What is needed: Would you please retype, exactly, the lines of the listing below between the line with "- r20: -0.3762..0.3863" and the line with "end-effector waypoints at", inclusive?

== Segment start ==

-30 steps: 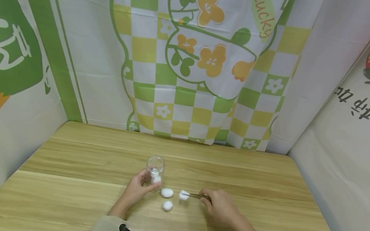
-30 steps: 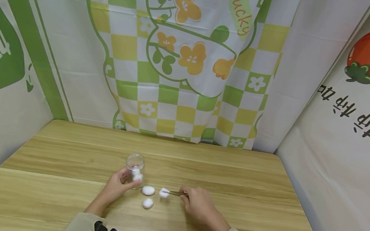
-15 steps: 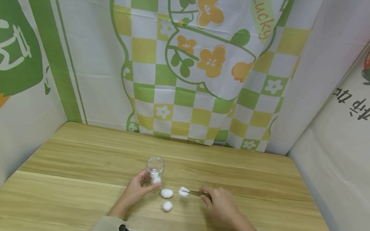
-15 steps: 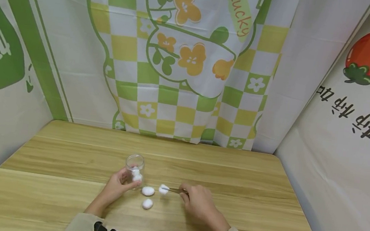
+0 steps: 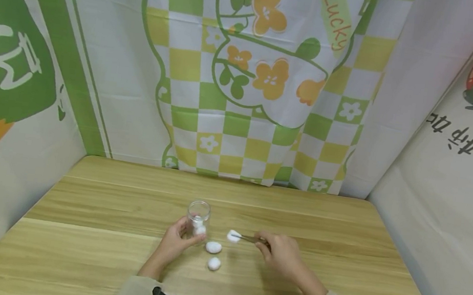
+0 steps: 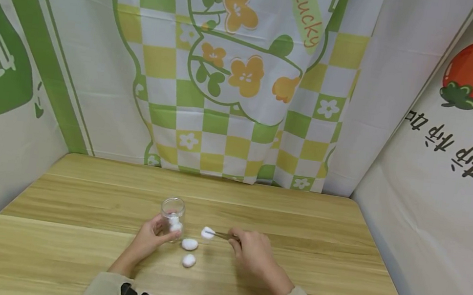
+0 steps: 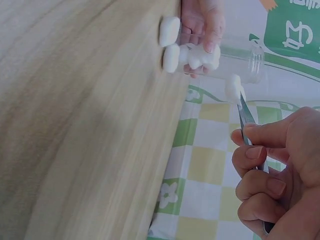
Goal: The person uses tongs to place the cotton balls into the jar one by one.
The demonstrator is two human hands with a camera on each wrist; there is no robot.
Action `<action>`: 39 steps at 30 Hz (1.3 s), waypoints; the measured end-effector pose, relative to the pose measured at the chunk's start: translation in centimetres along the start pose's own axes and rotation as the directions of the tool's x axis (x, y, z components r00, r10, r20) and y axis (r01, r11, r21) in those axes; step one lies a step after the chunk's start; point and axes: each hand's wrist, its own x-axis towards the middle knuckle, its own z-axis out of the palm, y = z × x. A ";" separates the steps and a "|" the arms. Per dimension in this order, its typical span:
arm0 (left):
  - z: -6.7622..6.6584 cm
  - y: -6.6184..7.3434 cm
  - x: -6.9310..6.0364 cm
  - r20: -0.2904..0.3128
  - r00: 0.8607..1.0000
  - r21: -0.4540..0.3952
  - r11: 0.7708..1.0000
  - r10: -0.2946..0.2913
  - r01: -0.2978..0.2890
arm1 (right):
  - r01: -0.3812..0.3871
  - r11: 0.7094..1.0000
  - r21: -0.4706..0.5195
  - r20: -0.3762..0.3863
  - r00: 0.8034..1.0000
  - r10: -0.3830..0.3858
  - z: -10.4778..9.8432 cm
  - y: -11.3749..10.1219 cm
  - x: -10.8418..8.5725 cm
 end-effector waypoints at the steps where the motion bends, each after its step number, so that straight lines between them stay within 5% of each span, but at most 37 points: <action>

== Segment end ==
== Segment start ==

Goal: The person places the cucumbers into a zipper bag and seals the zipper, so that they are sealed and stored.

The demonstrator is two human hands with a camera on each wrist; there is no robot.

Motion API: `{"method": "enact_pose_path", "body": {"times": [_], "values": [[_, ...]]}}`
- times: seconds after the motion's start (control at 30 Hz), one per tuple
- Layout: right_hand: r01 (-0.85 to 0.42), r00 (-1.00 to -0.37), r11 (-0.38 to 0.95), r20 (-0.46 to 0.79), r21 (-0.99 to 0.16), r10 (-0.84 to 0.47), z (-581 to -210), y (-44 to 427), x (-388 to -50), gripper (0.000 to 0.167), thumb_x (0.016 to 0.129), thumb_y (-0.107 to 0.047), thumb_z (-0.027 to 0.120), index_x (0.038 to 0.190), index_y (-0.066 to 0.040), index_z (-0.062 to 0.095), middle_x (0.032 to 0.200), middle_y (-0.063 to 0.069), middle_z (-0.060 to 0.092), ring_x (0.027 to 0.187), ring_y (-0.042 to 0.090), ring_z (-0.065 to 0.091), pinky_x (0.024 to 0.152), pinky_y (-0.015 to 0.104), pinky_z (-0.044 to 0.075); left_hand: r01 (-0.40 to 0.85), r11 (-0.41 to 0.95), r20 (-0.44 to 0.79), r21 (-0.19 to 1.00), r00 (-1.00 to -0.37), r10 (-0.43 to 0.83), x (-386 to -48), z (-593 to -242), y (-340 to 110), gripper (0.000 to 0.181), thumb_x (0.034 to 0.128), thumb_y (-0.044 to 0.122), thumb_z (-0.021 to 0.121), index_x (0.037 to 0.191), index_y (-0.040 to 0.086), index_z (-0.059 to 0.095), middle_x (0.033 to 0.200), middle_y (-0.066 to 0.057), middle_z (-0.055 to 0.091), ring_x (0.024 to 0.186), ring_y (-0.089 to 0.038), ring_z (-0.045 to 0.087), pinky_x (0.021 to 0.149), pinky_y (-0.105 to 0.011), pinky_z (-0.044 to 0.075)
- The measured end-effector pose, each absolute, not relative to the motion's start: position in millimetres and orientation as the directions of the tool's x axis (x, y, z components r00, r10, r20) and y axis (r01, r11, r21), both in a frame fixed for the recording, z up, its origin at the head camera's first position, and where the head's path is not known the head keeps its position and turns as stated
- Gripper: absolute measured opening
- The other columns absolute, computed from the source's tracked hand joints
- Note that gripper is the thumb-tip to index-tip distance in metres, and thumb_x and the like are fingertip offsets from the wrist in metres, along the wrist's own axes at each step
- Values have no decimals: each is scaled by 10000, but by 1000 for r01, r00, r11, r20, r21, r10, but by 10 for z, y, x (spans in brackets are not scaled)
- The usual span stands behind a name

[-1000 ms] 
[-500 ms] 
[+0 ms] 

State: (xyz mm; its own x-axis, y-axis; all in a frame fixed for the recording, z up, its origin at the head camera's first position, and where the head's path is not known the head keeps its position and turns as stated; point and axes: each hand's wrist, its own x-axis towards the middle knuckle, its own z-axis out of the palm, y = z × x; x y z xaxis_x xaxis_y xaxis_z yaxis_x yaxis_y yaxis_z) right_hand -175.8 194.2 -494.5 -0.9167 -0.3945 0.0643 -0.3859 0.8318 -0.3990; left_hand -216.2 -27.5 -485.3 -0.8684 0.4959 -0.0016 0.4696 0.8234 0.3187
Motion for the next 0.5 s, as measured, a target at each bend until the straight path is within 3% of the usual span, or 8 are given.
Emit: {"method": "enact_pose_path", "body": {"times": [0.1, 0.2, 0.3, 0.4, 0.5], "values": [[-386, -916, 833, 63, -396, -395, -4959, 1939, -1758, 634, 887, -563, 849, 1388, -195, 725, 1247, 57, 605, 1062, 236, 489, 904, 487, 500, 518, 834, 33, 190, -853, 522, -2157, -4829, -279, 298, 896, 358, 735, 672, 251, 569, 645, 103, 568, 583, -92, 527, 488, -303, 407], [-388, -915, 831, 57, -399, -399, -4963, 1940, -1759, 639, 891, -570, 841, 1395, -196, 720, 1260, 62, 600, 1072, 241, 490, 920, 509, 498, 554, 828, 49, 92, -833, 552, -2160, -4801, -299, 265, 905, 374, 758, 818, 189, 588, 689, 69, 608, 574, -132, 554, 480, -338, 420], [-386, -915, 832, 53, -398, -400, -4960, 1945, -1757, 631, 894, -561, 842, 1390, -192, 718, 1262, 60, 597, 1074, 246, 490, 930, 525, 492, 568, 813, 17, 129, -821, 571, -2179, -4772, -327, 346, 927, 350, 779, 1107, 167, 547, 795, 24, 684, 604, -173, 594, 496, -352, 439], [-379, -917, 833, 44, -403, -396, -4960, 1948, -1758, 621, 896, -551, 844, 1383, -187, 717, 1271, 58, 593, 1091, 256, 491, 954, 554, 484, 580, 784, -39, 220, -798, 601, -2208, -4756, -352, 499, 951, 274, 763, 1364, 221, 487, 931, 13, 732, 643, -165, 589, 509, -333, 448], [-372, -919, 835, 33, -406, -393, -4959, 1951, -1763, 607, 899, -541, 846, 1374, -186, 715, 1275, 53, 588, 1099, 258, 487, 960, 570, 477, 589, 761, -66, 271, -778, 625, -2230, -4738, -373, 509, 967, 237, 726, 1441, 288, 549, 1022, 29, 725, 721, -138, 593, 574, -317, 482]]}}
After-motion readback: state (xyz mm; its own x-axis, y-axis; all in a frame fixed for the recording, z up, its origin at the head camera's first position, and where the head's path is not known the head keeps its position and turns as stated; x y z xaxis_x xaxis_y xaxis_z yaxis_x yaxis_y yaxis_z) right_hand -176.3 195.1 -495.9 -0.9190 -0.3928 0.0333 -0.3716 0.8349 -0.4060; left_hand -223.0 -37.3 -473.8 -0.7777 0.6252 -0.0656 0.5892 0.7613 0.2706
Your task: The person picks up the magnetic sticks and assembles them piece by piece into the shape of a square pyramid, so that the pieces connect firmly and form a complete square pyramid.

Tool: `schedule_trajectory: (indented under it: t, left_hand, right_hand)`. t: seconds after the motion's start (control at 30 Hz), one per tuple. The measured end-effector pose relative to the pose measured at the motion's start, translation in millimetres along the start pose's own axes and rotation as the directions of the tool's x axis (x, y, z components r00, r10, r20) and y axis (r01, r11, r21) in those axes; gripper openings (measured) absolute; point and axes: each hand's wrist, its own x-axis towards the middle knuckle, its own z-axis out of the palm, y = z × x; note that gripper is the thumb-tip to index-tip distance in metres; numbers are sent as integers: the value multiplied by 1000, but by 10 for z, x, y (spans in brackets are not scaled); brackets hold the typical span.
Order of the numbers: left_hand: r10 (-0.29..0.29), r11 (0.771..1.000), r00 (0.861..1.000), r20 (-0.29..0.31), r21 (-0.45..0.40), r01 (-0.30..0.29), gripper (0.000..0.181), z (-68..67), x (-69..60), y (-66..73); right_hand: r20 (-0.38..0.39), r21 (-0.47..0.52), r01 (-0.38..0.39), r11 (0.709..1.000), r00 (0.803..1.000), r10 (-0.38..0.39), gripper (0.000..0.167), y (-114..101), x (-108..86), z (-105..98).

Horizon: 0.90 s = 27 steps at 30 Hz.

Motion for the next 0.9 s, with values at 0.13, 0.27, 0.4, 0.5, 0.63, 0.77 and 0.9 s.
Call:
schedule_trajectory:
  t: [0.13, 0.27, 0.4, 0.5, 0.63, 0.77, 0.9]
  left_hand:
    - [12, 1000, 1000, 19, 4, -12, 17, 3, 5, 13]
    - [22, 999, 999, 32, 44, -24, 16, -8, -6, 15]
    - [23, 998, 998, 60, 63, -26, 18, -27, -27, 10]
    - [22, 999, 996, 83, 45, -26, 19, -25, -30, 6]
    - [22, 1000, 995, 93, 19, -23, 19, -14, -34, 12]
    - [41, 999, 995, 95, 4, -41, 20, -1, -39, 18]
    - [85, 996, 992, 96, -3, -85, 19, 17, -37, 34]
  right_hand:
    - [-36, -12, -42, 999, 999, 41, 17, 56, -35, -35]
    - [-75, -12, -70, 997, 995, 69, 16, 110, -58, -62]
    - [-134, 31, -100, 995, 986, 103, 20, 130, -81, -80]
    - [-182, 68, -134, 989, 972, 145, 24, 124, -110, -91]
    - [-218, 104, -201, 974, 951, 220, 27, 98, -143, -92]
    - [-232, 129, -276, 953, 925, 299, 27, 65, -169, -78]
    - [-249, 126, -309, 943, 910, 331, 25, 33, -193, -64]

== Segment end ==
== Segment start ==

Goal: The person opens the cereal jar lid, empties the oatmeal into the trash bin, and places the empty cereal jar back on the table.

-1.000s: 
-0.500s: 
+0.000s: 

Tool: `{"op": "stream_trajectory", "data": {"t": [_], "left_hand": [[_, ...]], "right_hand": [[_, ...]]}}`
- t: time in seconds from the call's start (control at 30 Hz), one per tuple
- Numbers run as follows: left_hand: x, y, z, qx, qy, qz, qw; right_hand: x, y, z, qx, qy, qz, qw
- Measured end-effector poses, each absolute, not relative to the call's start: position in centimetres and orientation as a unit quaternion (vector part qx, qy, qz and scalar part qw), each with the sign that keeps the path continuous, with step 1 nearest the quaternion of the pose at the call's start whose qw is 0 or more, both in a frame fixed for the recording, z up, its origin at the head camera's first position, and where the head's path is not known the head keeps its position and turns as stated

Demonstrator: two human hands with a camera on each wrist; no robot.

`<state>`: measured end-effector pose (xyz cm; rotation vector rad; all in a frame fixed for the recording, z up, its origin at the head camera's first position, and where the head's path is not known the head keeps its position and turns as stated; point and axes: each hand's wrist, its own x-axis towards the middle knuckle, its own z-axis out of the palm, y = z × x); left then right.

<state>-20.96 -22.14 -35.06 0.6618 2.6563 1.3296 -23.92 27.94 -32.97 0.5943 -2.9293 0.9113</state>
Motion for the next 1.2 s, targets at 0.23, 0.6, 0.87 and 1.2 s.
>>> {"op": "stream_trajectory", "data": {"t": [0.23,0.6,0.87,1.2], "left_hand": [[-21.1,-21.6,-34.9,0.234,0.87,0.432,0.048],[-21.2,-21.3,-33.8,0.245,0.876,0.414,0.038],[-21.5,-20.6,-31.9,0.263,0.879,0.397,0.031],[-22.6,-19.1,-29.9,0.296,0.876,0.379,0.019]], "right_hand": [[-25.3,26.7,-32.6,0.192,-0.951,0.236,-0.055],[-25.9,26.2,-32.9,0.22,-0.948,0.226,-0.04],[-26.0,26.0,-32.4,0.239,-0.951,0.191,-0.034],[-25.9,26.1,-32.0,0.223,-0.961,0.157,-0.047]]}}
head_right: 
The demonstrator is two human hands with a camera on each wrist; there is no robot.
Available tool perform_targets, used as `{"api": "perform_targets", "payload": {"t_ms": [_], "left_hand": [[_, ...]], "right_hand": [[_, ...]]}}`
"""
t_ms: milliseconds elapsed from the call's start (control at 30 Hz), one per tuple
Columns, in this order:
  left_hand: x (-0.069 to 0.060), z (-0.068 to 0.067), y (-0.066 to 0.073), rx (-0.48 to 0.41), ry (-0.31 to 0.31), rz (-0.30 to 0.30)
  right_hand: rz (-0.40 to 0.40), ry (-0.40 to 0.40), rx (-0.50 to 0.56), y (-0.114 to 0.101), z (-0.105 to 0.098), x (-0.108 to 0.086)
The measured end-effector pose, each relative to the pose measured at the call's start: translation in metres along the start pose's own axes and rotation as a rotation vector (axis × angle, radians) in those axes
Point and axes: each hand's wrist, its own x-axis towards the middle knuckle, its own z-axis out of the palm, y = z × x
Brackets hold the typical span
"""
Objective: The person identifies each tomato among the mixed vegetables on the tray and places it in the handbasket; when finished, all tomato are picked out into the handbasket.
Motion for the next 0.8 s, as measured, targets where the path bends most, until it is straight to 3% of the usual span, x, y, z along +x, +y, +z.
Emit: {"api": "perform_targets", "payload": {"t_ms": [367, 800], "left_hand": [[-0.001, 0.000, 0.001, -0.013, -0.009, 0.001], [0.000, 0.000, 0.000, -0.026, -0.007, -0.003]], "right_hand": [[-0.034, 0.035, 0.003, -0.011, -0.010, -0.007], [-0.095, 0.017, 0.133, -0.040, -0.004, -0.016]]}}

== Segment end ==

Result of the exercise:
  - r20: -0.3762..0.3863
  - r00: 0.8034..1.0000
  - r10: -0.3830..0.3858
  - z: -10.4778..9.8432 cm
  - y: -11.3749..10.1219 cm
  - x: -10.8418..8.5725 cm
 end-effector waypoints at the steps where the motion bends, each after its step number, so that straight lines between them stay within 5% of each span, but at most 37 points: <action>

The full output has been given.